William, is that what all the controversy has been about? Is this what stands behind all your objections to classical realism? No, it is not science per se but scientism that has stolen away the proper import of sensory experience. A classical realist who also follows classical monotheism (such as Augustine and Thomas Aquinas) could affirm legitmate science but still honor your concerns by saying something like this. "Yes, the perceptual world is the realm of colors, tones, flavors, et cetera, and these are not really present among observed objects in the same way they are present in consciousness. But even so, to perceive in terms of colors and so on is to perceive correctly, which is to say, as the Creator intended. God set up observable objects on the one side, and human faculties on the other, in order that people should find themselves living within a world of rich qualities in that way." Along this line, Aquinas said beauty is one of the perfections of being. Specifically, beauty is the power of being to make the mind rejoice as it informs the mind. On this basis, one who agrees with Aquinas might say an observable object is fulfilled only when this power is exercised by having the object consciously experienced by an appropriate mind in this way. To be sure, this line is not really in keeping with what John calls the "contemporary scientific Orthodoxy" that includes neuroreductionism. But then why should a classical realist follow neuroreductionism?
ReplyDeletePerhaps at this point, David, it might be best if you stated briefly your understanding of classical realism as a position today, because not all of us may not fathom its implications for scientific endeavor. For example, does the classical realist necessarily believe in God? I thought the main belief of realism was the believe in reality.
ReplyDeleteBecause there are no clear markers where science leaves off and scientism (as a kind of cult) begins, making that distinction depends upon a keen mind to observe it, and probably one trained in philosophy, which apparently most scientists today are not, thanks largely to the eclipse of liberal arts education by science and technology and other "social" factors.
I have given reasons as to why I believe sensory qualities are the foundation of the perceptual world, because if you remove them, there is no perceptual world at all.
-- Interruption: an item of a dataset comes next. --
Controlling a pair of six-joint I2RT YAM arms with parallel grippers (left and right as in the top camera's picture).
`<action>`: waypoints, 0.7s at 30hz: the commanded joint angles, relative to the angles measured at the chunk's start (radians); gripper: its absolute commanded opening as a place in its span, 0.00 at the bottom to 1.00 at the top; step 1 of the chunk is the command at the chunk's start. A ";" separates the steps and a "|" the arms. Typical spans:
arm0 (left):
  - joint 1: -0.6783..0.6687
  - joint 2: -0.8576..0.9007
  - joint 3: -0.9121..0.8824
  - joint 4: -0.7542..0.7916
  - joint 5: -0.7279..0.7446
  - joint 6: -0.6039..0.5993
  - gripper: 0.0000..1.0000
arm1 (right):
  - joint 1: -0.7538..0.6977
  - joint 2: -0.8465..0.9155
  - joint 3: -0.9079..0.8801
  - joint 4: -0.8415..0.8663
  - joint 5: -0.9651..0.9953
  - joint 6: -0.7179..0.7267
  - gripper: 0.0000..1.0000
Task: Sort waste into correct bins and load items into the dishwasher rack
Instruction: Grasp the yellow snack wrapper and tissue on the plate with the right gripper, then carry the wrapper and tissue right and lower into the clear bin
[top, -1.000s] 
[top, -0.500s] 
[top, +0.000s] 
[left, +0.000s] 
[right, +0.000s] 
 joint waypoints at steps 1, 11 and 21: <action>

In turn, sensory qualities (again as I have already argued) indeed seem to be the "carriers" of the "objective" attributes we ascribe to physical reality as well, so therein is the conundrum as I see it. No one yet has responded to this point, which I feel is quite important to our main topic.
Whether one attributes this state of affairs to the Creator or not seems to me immaterial (pun intended), because the recognition of the problem is ours to have after eating of the fruit of the tree of knowledge.
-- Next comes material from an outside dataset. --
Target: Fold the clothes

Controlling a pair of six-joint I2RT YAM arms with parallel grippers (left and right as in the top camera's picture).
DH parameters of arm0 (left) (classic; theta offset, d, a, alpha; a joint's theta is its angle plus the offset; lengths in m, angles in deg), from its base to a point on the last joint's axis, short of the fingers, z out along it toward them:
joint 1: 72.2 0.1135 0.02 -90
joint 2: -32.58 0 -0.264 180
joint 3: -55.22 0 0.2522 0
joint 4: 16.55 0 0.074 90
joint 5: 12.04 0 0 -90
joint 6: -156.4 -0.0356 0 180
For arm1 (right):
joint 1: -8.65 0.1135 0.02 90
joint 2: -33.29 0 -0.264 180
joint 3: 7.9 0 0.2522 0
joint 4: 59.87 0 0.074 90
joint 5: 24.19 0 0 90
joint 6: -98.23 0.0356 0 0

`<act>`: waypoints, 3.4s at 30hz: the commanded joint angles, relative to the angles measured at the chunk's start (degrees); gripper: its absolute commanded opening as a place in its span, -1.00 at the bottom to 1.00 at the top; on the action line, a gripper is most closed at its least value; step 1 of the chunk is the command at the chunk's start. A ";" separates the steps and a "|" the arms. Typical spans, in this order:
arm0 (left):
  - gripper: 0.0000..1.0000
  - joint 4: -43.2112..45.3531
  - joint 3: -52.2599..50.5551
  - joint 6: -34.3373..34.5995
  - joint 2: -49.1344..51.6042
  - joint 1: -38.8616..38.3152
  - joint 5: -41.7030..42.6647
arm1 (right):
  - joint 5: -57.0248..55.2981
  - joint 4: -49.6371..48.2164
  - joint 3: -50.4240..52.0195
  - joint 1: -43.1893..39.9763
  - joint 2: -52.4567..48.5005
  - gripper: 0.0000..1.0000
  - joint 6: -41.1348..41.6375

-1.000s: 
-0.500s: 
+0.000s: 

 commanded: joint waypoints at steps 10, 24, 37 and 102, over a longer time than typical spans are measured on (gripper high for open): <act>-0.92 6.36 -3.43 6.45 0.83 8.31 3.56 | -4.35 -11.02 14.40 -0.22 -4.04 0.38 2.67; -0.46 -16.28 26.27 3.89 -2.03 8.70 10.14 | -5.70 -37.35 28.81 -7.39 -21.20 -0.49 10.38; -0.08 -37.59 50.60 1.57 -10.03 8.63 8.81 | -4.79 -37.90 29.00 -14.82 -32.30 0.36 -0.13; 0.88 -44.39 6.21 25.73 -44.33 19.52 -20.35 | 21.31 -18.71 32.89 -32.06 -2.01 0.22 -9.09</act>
If my own understanding of classical realism is correct, I cannot think of a single scientist working today who adheres to it, and I should like to think there must be a reason for that other than my own ignorance.
Even the term "classical realism" today seems mainly associated with a movement in art, secondly a political position.
ReplyDeleteNo, classical realism does not involve saying there is God. It may be the thesis that there is God is a further implication of classical realism, but that is another question. On this basis, what I said about Augustine and Aquinas should be taken merely as an obvious example of how classical realism might be reconciled with your concerns.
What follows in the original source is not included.